Water quality is highly variable throughout New Zealand. Although many alpine rivers and lakes have very high water quality, pollution problems in lowland waterways are, in many cases, serious. Our urban rivers are generally the most polluted of New Zealand’s waterways. Nitrate-nitrogen concentrations are worsening at more monitored sites than improving and E.Coli concentrations is affecting our ability to swim in rivers.
Water pollution can be divided into two types – point source discharges and non-point source discharges. Pollution from point sources refers to contaminants that enter the catchment from one isolated source such as a sewage treatment plant or a dairy milking shed. Non-point source pollution refers to contaminants that enter the catchment from multiple diffuse sources, such as runoff from pasture or urban areas.
The key freshwater pollutants are described below.
Nitrogen and phosphorus are essential for plant growth however in high concentrations they cause adverse effects on the environment.
Too much nitrogen is highly toxic to fish and some other aquatic organisms and can affect humans and animals that drink the water. These ‘toxicity effects’ occur at relatively high nitrogen concentrations. However, negative environmental effects also occur at lower nitrogen levels due to excessive growth of unwanted plants which degrades swimming and fishing spots and has adverse effects on the aquatic ecosystem.
An excess of nutrients in water can cause rapid growth of plants and algae. In a healthy ecosystem, the natural nutrient levels regulate the amount of plant growth that can occur. When excess nutrients enter the water, this can upset the balance. This may cause exotic weeds to take over, or it may lead to eutrophication. This process occurs when plants and algae grow rapidly, taking over the water body. When they die, bacteria decompose the plant material, using up the available oxygen in the water during the process. This causes the deaths of fish, invertebrates and plant life which are reliant on water-borne oxygen. In the most severe cases, a waterway may become anoxic – seriously lacking in oxygen.
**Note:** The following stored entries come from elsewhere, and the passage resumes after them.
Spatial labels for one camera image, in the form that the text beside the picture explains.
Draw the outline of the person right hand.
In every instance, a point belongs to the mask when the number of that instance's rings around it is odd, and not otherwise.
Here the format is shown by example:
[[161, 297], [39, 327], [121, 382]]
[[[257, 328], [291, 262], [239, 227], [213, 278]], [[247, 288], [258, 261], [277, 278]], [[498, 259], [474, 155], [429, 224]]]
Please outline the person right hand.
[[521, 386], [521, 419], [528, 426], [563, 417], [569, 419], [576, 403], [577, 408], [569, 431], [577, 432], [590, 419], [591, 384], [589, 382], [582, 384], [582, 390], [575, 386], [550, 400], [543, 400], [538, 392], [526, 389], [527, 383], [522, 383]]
This has happened seasonally to parts of some lakes in the Rotorua area.
Another effect of eutrophication can be blooms of specific species of algae which produce toxins. This can be fatal to aquatic creatures and render water unfit for consumption or contact recreation. Avian botulism is similar, derived from bacteria that need anoxic conditions. It is a sporadic killer of birds in lakes during New Zealand summers.
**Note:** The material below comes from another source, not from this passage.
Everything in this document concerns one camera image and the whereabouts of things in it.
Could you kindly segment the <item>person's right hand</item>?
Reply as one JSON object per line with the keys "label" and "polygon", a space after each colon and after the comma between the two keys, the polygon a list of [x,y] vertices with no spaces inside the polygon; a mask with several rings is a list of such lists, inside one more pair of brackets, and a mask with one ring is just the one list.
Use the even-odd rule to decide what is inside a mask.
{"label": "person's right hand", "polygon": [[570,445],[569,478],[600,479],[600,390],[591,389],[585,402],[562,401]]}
Although eutrophication can occur in all types of water bodies, lakes are particularly vulnerable. This is because, unlike rivers where water is constantly replaced, lake water is held in a basin for many years and is only slowly renewed. This allows nutrient pollution to remain in one area for long periods of time.
Lakes at high altitude and in unmodified catchments generally have high water quality. But areas where the catchment is predominantly in pasture are associated with the worst lake water quality. The water quality of many lakes is thought to have deteriorated over the past 20 years, particularly in shallow, lowland, North Island lakes. For example, the eight lakes monitored by Environment Waikato are all highly to extremely nutrient enriched. However, the quality of some lakes has improved where catchment restoration work has been undertaken.
Lakes with some of the lowest water quality include Lakes Hakanoa and Mangakawhere in the Waikato, and Ellesmere and Forsyth in Canterbury. These tend to be small, shallow lakes, which due to their smaller volume, respond more rapidly to changes in the catchment.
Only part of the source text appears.